How to replicate snapshot builds exactly? (LZMA ERROR 1)

Can anyone give me the steps to replicate a snapshot build locally with exactly the same options etc? I recently added a PR to add support for a Belkin F9K1109 and it has been merged. The snapshot image does not work. It fails to uncompress the kernel image during boot with

Uncompressing Kernel Image ... LZMA ERROR 1 - must RESET board to recover

I pulled the same source down, upgraded feeds and built the image locally with several different option combinations in the image builder and they all work. Also all the images I have built have a smaller kernel than the one in the snapshot making me assume I am missing image builder options. I saw the set build defaults for automatic build option but the kernel was still smaller and still booted.

I am hoping to replicate it exactly to see if I can figure out why the snapshot image will not boot. Any tips or ideas to replicate?

Use config.seed for your build .config from the snapshots download page.

You may also want to compare your toolchain with that used by the buildbot if your going to be pedantic

May be an actual error or a random temporary error in LZMA decompression.
u-boot in some old routers has trouble in decoompressing images that have too wide LZMA dictionary size (as bits).

See discussion and links in

https://dev.archive.openwrt.org/ticket/12454.html#comment:12

Your error may not be quite the same, but the dicussion may give you hints.

Thanks guys. I will use the config.seed tonight and see if I can replicate locally.

Thanks hnyman. I will go back and look at your linked posts for hints. I ran into the same error LZMA with this router when I was working up the original image. To correct it I am using a small dictionary size (-d16) in the image make. This results in the dictionary size being 64K which matches the Belkin firmware image. The weird part is the snapshot did correctly set the dictionary size it as far as I can tell from the binwalk, so I am assuming its something else.

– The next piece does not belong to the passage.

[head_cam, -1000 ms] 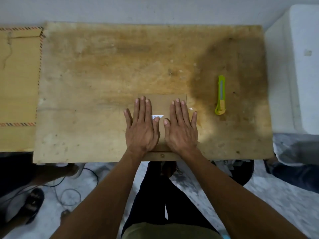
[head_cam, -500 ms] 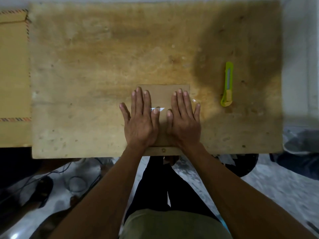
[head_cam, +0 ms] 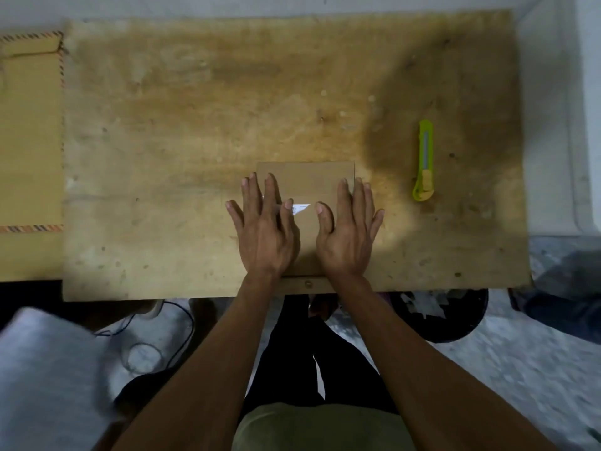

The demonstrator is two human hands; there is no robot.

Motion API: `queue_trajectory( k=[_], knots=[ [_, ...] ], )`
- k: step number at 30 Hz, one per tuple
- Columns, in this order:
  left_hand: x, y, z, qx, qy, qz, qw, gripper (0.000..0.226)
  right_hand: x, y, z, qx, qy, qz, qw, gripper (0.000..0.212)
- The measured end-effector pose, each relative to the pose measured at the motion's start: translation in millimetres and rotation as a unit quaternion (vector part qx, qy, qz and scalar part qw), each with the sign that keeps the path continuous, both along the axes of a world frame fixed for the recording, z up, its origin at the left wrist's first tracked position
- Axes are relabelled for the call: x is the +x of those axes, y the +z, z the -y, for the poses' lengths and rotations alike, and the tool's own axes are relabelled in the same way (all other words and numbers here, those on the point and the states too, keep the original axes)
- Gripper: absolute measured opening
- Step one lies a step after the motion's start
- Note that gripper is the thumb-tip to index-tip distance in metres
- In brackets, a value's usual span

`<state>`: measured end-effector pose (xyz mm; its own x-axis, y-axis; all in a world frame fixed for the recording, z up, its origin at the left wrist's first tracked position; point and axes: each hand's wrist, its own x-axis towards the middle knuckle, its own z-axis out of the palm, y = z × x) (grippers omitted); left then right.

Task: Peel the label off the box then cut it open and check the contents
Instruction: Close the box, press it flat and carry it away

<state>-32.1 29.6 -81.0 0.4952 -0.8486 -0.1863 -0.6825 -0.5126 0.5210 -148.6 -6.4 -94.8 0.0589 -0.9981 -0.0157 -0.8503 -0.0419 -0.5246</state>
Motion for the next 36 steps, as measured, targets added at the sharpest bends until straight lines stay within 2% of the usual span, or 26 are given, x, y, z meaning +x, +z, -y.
queue_trajectory(
  k=[5, 8, 11, 15, 18, 20, 24, 30, 36],
  knots=[
    [-5, 5, -2, -0.067, 0.029, -0.095, 0.993, 0.055, -4, 2, 0, 0.002, -0.009, 0.068, 0.998, 0.055],
    [-9, 16, -6, -0.094, 0.055, -0.099, 0.989, 0.055, -7, 5, -2, -0.01, -0.021, 0.118, 0.993, 0.056],
    [-12, 29, -4, -0.14, 0.055, -0.099, 0.984, 0.053, -14, 14, 3, 0.025, -0.066, 0.185, 0.98, 0.059],
    [-13, 55, 7, -0.177, 0.049, -0.142, 0.973, 0.055, -27, 40, 10, 0.07, -0.162, 0.259, 0.95, 0.07],
    [-14, 79, 9, -0.199, 0.035, -0.154, 0.967, 0.057, -38, 69, 12, 0.084, -0.165, 0.322, 0.928, 0.052],
    [-20, 96, 8, -0.204, 0.041, -0.177, 0.962, 0.06, -44, 90, 13, 0.065, -0.15, 0.313, 0.936, 0.052],
    [-41, 131, 5, -0.204, 0.029, -0.193, 0.959, 0.059, -64, 123, 15, -0.013, -0.121, 0.231, 0.965, 0.052],
    [-88, 158, 5, -0.195, -0.075, -0.181, 0.961, 0.06, -119, 154, -3, -0.057, -0.171, 0.208, 0.961, 0.046],
    [-156, 163, -4, -0.191, -0.146, -0.209, 0.948, 0.05, -196, 158, -54, -0.038, -0.166, 0.144, 0.975, 0.058]
  ],
)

In case you are interested here are binwalk examples from snapshot (doesn't work) and a local (does work). Most significant difference is the kernel size. Dictionary seems to be the same.

Snapshot from 3/3/19

DECIMAL       HEXADECIMAL     DESCRIPTION
--------------------------------------------------------------------------------
0             0x0             uImage header, header size: 64 bytes, header CRC: 0xB75B1894, created: 2019-03-03 01:46:05, image size: 1685837 bytes, Data Address: 0x80000000, Entry Point: 0x80000000, data CRC: 0x44230382, OS: Linux, CPU: MIPS, image type: OS Kernel Image, compression type: lzma, image name: "N750F9K1103VB"
64            0x40            LZMA compressed data, properties: 0x6D, dictionary size: 65536 bytes, uncompressed size: 4941756 bytes
1685901       0x19B98D        Squashfs filesystem, little endian, version 4.0, compression:xz, size: 1929830 bytes, 849 inodes, blocksize: 1048576 bytes, created: 2019-03-03 01:46:05

local build with source from 3/3

DECIMAL       HEXADECIMAL     DESCRIPTION
--------------------------------------------------------------------------------
0             0x0             uImage header, header size: 64 bytes, header CRC: 0x5F2B9E49, created: 2019-03-03 01:46:05, image size: 1469187 bytes, Data Address: 0x80000000, Entry Point: 0x80000000, data CRC: 0x199E8E76, OS: Linux, CPU: MIPS, image type: OS Kernel Image, compression type: lzma, image name: "N750F9K1103VB"
64            0x40            LZMA compressed data, properties: 0x6D, dictionary size: 65536 bytes, uncompressed size: 4265108 bytes
1469251       0x166B43        Squashfs filesystem, little endian, version 4.0, compression:xz, size: 2246380 bytes, 1232 inodes, blocksize: 1048576 bytes, created: 2019-03-03 01:46:05

So good news. Using the config.seed locally produces the same result, which is the following during boot.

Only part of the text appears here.